Processed meat consumption has been associated with an increased risk of colon cancer. Sausages, in particular, have been under scrutiny due to their high content of preservatives, salt, and fat.
Despite this, they remain a popular choice for breakfast, lunch or dinner for millions of people worldwide. In this article, we will explore the link between sausages and colon cancer, and what we can do to reduce our risks of developing this life-threatening disease.
What is colon cancer?
Colon cancer, also known as colorectal cancer, is a type of cancer that affects the large intestine.
It typically starts as small, benign growths (polyps) on the inner lining of the colon or rectum, which can become cancerous over time if left untreated. Symptoms of colon cancer may include changes in bowel habits, rectal bleeding, abdominal discomfort, fatigue, and unexplained weight loss.
Risk factors for colon cancer include age, family history, a diet high in red and processed meats, lack of exercise, and smoking.
What are sausages?
Sausages are cylindrical meat products made from minced or ground meat, usually pork, beef, or chicken, seasoned with various spices and herbs such as salt, pepper, garlic, fennel, ginger, and paprika.
Sausages may be fresh, smoked, or cured with nitrites or nitrates, which act as preservatives to prevent bacterial growth and enhance color and texture. Common types of sausages include breakfast sausages, hot dogs, bratwurst, chorizo, and salami. Sausages can be cooked by grilling, frying, boiling, or baking, and can be served as a main course, a snack, or an ingredient in other dishes.
What is the link between sausages and colon cancer?
Several studies have suggested that regular consumption of processed meats like sausages increases the risk of developing colon cancer.
One meta-analysis (a study that combines data from multiple studies) published in the International Journal of Cancer in 2015, found that for every 50 grams of processed meat consumed per day (equivalent to one or two sausages), the risk of colon cancer increased by 18%. Another meta-analysis published in the journal Gut in 2017, found that high consumption of processed meat was associated with a 12% higher risk of colon cancer compared to low consumption.

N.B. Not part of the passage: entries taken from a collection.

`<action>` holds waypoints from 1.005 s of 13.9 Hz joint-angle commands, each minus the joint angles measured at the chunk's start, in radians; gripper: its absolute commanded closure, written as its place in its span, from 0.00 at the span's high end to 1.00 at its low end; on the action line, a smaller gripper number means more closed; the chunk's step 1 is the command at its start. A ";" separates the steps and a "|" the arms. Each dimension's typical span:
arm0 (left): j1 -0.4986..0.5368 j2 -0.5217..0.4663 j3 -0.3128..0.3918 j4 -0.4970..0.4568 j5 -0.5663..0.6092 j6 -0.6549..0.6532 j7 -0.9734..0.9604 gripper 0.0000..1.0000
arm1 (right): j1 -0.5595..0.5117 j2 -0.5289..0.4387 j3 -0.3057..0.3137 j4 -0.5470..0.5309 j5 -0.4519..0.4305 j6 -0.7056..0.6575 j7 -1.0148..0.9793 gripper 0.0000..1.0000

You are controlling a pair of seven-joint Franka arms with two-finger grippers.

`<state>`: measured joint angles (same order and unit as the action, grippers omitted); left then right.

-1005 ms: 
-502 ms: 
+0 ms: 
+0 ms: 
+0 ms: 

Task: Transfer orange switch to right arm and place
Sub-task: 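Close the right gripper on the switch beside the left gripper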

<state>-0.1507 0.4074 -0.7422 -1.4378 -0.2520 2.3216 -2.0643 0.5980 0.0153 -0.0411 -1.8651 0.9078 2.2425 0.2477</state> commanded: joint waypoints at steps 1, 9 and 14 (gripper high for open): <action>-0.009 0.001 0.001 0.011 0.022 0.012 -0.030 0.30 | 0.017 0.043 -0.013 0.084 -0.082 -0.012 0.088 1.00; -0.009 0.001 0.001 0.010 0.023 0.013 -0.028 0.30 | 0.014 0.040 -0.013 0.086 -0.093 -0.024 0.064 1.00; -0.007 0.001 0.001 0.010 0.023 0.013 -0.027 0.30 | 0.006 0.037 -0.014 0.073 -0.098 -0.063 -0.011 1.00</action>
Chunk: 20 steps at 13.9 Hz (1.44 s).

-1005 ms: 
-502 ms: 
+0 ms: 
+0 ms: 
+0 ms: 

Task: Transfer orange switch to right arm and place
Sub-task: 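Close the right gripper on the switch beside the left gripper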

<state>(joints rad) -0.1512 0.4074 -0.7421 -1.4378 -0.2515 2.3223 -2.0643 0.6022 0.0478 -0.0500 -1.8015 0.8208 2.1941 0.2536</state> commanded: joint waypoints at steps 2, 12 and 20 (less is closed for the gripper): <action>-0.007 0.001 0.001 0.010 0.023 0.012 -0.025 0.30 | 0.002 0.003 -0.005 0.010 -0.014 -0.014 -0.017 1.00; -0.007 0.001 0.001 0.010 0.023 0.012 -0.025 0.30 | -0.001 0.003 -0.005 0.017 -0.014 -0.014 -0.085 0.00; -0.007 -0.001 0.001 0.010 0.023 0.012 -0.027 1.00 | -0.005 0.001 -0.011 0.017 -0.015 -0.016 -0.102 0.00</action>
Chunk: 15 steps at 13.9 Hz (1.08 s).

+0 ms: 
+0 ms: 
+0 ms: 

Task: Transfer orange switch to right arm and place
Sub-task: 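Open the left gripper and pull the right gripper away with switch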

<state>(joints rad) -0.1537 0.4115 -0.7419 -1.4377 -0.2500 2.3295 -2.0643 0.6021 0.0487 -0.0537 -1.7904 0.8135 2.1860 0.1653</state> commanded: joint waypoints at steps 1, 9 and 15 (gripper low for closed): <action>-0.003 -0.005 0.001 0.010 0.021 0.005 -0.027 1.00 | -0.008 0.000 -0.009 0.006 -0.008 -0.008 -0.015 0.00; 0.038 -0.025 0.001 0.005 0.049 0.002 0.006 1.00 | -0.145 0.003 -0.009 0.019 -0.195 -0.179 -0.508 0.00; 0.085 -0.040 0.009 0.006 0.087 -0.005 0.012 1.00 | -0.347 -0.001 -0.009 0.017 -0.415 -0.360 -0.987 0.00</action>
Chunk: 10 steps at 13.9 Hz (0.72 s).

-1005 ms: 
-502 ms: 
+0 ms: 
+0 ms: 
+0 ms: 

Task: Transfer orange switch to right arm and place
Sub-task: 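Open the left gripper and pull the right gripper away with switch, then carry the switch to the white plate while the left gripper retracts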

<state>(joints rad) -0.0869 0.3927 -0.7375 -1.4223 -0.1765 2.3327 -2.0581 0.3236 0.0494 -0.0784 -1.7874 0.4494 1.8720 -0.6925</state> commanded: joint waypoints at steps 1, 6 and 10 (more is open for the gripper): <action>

What makes sausages harmful?
There are several reasons why sausages and other processed meats may increase the risk of colon cancer:.
: 1. Nitrites and nitrates
Sausages are often cured with nitrites or nitrates, which are added to preserve the meat and give it a uniform pink color.
When nitrites and nitrates are exposed to high heat during cooking, they can form N-nitroso compounds, which are carcinogenic (cancer-causing) and can damage DNA in the cells lining the colon.
: 2. High fat content
Sausages are high in saturated fat, which can increase inflammation in the body and promote the growth of cancer cells.
A diet high in fat has also been linked to increased secretion of bile acids, which can damage the cells in the colon and increase the risk of colon cancer.
: 3. High salt content
Sausages are often high in sodium (salt), which can increase blood pressure and promote the growth of cancer cells. A high-salt diet has also been linked to an increased risk of stomach cancer, which can spread to the colon.
How can we reduce our risks?
Reducing our consumption of sausages and other processed meats is one of the most effective ways to lower our risk of colon cancer. Here are some tips:.
: 1. Choose fresh, lean meats
When buying meat, choose fresh cuts of lean meat like chicken, turkey, fish, or beef, and avoid processed meats as much as possible.
Look for meat that is labeled “free-range”, “organic” or “grass-fed” to ensure that it comes from animals that were raised without antibiotics or hormones.
: 2. Cook meat at low temperatures
Cook meat at low temperatures, such as grilling or baking, rather than frying or roasting at high temperatures.
This reduces the formation of carcinogenic compounds like N-nitroso compounds and heterocyclic amines (HCAs), which can be formed when meat is cooked at high temperatures.
: 3. Add more fruits and vegetables
Eating a diet rich in fruits, vegetables, whole grains, and legumes has been linked to a lower risk of colon cancer.
These foods are high in fiber, vitamins, minerals, and antioxidants, which help to promote healthy bowel function and prevent DNA damage in the cells lining the colon. Aim to have at least five servings of fruits and vegetables per day.
: 4. Avoid smoking
Smoking has been linked to an increased risk of colon cancer, as well as other types of cancer and chronic diseases. Quitting smoking is one of the best things you can do for your overall health.
: 5. Exercise regularly
Regular physical activity can reduce the risk of colon cancer by up to 50%. Aim to get at least 30 minutes of moderate-intensity exercise per day, such as brisk walking, cycling, or swimming.
Conclusion
Sausages and other processed meats are linked to a higher risk of colon cancer, due to their content of preservatives, salt, and fat.
Reducing our consumption of these foods and adopting a healthy lifestyle that includes a diet rich in fruits and vegetables, regular exercise, and avoidance of smoking can help to reduce our risk of developing colon cancer. While it may be tempting to indulge in sausages or other processed meats from time to time, it’s important to remember that our health is worth prioritizing.